Schleiden was educated as a lawyer, and began the practice of that profession, but his taste for natural science was so pronounced that when he was twenty-seven years old he deserted law, and went back to the university to study medicine. After graduating in medicine, he devoted himself mainly to botany. He saw clearly that the greatest thing needed for the advancement of scientific botany was a study of plant organization from the standpoint of development. Accordingly he entered upon this work, and, in 1837, arrived at a new view regarding the origin of plant cells. It must be confessed that this new view was founded on erroneous observations and conclusions, but it was revolutionary, and served to provoke discussion and to awaken observation. This was a characteristic feature of Schleiden's influence upon botany. His work acted as a ferment in bringing about new activity.
The discovery of the nucleus in plant cells by Robert Brown in 1831 was an important preliminary step to the work of Schleiden, since the latter seized upon the nucleus as the starting-point of new cells. He changed the name of the nucleus to cytoblast, and supposed that the new cell started as a small clear bubble on one side of the nucleus, and by continued expansion grew into the cell, the nucleus, or cytoblast, becoming encased in the cell-wall. All this was shown by Nägeli and other botanists to be wrong; yet, curiously enough, it was through the help of these false observations that Schwann arrived at his general conclusions.
Schleiden was acquainted with Schwann, and in October, 1838, while the two were dining together, he told Schwann about his observations and theories. He mentioned in particular the nucleus and its relationship to the other parts of the cell. Schwann was immediately struck with the similarity between the observations of Schleiden and certain of his own upon animal tissues. Together they went to his laboratory and examined the sections of the dorsal cord, the particular structure upon which Schwann had been working. Schleiden at once recognized the nuclei in this structure as being similar to those which he had observed in plants, and thus aided Schwann to come to the conclusion that the elements in animal tissues were practically identical with those in plant tissues.
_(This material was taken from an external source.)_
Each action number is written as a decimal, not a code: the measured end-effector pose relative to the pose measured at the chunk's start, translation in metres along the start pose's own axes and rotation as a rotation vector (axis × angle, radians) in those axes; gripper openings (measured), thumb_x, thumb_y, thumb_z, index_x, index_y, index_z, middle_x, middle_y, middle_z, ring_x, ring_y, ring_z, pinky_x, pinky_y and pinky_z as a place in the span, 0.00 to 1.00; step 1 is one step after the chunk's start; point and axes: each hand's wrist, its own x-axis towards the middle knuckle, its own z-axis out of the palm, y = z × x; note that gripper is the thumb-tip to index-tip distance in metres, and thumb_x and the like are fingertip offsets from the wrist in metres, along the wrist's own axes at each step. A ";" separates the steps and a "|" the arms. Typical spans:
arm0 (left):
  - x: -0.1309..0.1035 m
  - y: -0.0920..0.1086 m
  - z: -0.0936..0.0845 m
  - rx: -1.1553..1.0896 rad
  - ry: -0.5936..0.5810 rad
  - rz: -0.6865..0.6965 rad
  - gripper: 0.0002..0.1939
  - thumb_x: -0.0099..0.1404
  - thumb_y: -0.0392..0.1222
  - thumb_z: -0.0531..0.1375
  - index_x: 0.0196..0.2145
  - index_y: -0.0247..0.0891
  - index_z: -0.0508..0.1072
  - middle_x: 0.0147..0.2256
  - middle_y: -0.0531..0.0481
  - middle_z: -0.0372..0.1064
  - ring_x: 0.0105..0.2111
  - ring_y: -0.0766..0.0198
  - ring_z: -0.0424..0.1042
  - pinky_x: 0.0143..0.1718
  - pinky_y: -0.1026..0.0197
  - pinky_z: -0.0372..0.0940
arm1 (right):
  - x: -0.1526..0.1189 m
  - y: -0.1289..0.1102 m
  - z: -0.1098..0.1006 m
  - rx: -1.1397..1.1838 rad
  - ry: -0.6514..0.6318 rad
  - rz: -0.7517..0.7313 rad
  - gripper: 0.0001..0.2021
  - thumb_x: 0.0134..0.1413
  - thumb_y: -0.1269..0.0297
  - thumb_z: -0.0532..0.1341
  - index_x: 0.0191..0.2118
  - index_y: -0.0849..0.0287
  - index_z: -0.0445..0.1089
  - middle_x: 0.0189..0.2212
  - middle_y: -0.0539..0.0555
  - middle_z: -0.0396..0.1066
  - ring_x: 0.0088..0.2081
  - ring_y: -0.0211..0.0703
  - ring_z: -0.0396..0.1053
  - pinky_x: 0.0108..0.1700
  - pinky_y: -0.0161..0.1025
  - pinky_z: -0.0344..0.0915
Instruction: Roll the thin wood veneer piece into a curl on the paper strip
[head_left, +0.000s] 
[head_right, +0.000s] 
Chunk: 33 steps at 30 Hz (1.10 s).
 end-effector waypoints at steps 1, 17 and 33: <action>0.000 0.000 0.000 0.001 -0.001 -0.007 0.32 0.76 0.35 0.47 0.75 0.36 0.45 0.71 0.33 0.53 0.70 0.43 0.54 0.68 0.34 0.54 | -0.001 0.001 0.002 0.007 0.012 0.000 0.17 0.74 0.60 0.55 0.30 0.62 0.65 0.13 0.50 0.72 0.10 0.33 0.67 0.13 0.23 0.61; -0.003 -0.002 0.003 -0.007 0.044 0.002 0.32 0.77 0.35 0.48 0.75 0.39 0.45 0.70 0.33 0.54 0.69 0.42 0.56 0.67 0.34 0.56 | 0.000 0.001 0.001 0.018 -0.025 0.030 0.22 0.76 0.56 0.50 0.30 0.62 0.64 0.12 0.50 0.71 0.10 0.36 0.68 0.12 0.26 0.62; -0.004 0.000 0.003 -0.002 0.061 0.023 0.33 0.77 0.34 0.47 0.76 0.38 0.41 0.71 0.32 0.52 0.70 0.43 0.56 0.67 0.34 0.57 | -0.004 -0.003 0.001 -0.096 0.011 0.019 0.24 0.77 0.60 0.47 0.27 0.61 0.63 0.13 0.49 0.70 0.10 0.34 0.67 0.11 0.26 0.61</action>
Schwann.—The personalities of the co-founders of the cell-theory are interesting. Schwann was a man of gentle, pacific disposition, who avoided all controversies aroused by his many scientific discoveries. In his portrait (Fig. 74) we see a man whose striking qualities are good-will and benignity. His friend Henle gives this description of him: "He was a man of stature below the medium, with a beardless face, an almost infantile and always smiling expression, smooth, dark-brown hair, wearing a fur-trimmed dressing-gown, living in a poorly lighted room on the second floor of a restaurant which was not even of the second class. He would pass whole days there without going out, with a few rare books around him, and numerous glass vessels, retorts, vials, and tubes, simple apparatus which he made himself. Or I go in imagination to the dark and fusty halls of the Anatomical Institute where we used to work till nightfall by the side of our excellent chief, Johann Müller. We took our dinner in the evening, after the English fashion, so that we might enjoy more of the advantages of daylight."
Schwann drew part of his stimulus from his great master, Johannes Müller. He was associated with him as a student, first in the University of Würzburg, where Müller, with rare discernment for recognizing genius, selected Schwann for especial favors and for close personal friendship. The influence of his long association with Müller, the greatest of all trainers of anatomists and physiologists of the nineteenth century, must have been very uplifting. A few years later, Schwann found himself at the University of Berlin, where Müller had been called, and he became an assistant in the master's laboratory. There he gained the powerful stimulus of constant association with a great personality.
Fig. 74.—Theodor Schwann, 1810-1882.
In 1839, just after the publication of his work on the cell-theory, Schwann was called to a professorship in the University of Louvain, and after remaining there nine years, was transferred to the University of Liège. He was highly respected in the university, and led a useful life, although after going to Belgium he published only one work—that on the uses of the bile. He was recognized as an adept experimenter and demonstrator, and "clearness, order, and method" are designated as the characteristic qualities of his teaching.